### [WHAT THE TASK REQUIRES]
Begin at the line containing "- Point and" in the entries below and end at the line containing "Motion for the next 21"; transcribe that range exactly and nothing outside it.

*** DATA FOR ANALYSIS Section Begins ***

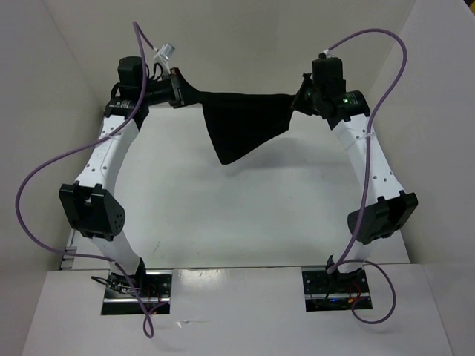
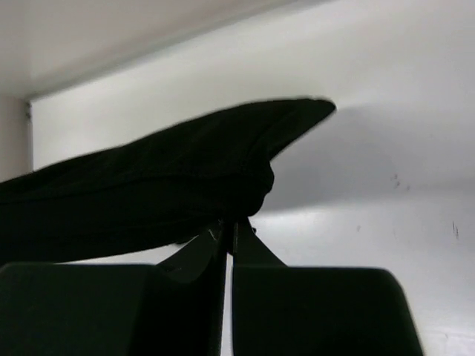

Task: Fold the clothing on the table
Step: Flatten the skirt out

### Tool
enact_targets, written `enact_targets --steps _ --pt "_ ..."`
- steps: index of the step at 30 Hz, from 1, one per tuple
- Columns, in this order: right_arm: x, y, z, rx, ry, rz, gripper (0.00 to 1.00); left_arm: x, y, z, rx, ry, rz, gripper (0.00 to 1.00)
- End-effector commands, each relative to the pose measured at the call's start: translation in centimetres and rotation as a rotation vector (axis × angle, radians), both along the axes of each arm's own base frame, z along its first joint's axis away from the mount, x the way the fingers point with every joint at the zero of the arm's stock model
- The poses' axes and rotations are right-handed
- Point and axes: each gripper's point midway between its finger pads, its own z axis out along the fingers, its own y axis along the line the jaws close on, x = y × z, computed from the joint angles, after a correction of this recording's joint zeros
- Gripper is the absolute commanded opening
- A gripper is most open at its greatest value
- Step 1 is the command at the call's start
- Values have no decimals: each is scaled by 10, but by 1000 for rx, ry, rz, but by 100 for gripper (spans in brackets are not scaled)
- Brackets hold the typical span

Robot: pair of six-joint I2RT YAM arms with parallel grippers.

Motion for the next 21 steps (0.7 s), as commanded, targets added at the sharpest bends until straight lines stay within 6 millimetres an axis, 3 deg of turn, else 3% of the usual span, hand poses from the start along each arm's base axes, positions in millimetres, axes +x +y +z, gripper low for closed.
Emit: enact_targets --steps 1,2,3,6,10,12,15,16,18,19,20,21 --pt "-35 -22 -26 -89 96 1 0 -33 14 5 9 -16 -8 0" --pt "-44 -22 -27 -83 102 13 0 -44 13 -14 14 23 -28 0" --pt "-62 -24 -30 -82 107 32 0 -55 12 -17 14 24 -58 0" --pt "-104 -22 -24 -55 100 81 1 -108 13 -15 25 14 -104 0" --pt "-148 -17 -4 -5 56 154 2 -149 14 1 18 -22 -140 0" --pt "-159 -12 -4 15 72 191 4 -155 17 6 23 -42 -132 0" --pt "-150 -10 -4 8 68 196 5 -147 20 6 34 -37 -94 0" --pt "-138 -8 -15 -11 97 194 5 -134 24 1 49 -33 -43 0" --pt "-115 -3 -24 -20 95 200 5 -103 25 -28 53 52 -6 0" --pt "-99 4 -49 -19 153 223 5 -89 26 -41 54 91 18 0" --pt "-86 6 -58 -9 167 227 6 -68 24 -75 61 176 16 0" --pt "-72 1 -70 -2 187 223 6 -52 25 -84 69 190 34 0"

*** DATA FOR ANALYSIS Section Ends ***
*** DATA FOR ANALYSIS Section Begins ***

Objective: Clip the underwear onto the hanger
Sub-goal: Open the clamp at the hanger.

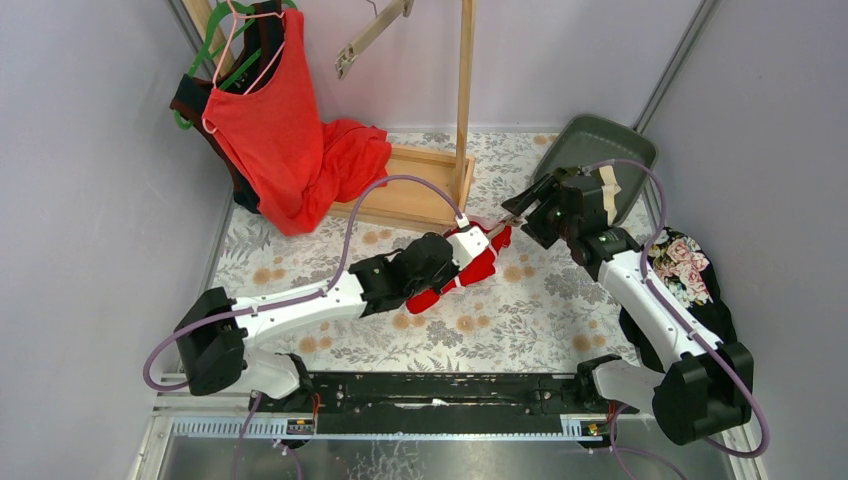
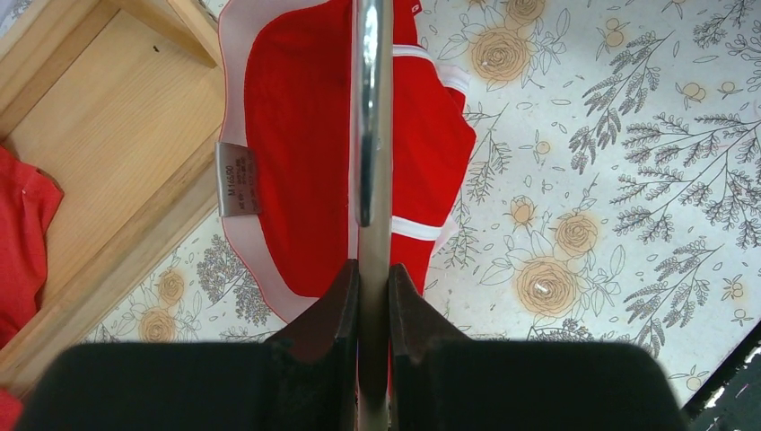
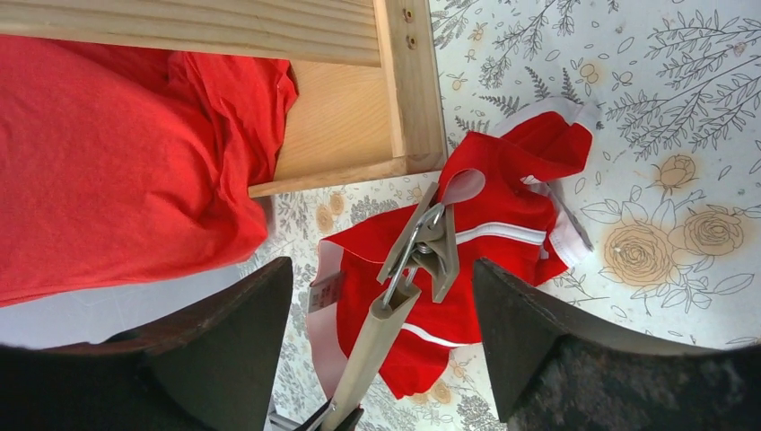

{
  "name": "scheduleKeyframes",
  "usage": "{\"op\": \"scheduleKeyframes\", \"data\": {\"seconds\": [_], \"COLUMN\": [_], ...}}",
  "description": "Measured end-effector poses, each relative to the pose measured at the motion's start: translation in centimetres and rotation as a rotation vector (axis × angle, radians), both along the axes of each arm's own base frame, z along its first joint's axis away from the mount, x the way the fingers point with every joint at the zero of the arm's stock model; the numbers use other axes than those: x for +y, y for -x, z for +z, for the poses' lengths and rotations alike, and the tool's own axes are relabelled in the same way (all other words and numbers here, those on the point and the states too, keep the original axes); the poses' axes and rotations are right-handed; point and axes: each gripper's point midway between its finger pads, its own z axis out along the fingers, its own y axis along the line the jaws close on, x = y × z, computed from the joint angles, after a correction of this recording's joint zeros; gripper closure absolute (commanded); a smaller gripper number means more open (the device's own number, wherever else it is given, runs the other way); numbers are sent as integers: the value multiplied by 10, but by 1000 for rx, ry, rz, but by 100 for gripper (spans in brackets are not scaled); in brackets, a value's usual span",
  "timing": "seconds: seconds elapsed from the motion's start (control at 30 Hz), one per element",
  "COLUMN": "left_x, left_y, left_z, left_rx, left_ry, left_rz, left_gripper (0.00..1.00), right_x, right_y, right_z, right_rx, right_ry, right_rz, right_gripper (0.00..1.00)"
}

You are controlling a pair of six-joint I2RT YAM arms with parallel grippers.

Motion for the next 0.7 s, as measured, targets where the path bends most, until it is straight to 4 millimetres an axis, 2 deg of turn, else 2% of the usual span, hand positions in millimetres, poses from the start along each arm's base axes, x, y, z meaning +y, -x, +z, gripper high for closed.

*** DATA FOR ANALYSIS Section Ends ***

### [ANSWER]
- Point and axes: each gripper's point midway between its finger pads, its own z axis out along the fingers, its own y axis along the line the jaws close on, x = y × z, computed from the joint angles, after a correction of this recording's joint zeros
- Gripper is the absolute commanded opening
- A gripper is most open at its greatest value
- Step 1 is the command at the call's start
- Values have no decimals: each is scaled by 10, but by 1000 for rx, ry, rz, but by 100 for gripper (spans in brackets are not scaled)
- Brackets hold the typical span

Robot: pair of six-joint I2RT YAM arms with parallel grippers.

Motion for the next 21 steps (0.7 s), as commanded, targets added at the sharpest bends until straight lines stay within 6 millimetres an axis, 3 deg of turn, else 3% of the usual span, hand poses from the start along each arm's base axes, positions in millimetres, axes +x +y +z, gripper low for closed.

The exercise was worked through completely.